■ WHAT NEEDS TO BE DONE ■
Search the data for "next". Each line containing it is to be copied.

■ DATASET EXTRACT ■

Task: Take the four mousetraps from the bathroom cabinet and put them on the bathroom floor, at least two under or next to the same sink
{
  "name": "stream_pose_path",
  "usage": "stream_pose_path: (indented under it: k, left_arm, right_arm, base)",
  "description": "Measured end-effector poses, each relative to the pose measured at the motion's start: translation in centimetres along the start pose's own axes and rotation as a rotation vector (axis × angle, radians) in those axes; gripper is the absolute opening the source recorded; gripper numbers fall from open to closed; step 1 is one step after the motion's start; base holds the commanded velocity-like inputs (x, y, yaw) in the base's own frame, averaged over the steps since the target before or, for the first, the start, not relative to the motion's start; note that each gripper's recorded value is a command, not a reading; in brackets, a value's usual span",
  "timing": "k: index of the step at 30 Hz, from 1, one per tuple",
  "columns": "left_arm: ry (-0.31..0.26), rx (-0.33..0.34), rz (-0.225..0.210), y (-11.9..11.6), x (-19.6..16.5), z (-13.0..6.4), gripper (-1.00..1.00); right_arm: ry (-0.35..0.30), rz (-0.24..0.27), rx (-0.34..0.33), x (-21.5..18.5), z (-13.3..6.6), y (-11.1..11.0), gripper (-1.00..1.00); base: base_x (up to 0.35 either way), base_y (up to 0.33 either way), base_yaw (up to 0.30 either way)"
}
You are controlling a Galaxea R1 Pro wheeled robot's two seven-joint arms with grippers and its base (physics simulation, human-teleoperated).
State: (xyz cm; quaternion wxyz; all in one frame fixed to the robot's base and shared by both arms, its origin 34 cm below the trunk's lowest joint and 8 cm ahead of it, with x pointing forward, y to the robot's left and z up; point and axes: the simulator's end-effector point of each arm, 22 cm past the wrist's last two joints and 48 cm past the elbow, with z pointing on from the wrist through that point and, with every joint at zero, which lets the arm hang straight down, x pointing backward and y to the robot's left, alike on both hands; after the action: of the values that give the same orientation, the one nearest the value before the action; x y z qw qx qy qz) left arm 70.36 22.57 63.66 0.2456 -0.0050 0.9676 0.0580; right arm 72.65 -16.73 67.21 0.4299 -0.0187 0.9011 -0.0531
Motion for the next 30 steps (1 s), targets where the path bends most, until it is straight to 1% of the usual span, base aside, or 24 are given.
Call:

■ THE ANSWER ■
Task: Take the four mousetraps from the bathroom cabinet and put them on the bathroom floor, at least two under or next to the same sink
Motion for the next 30 steps (1 s), targets where the path bends most, until it is straight to 1% of the usual span, base aside, or 24 are given.

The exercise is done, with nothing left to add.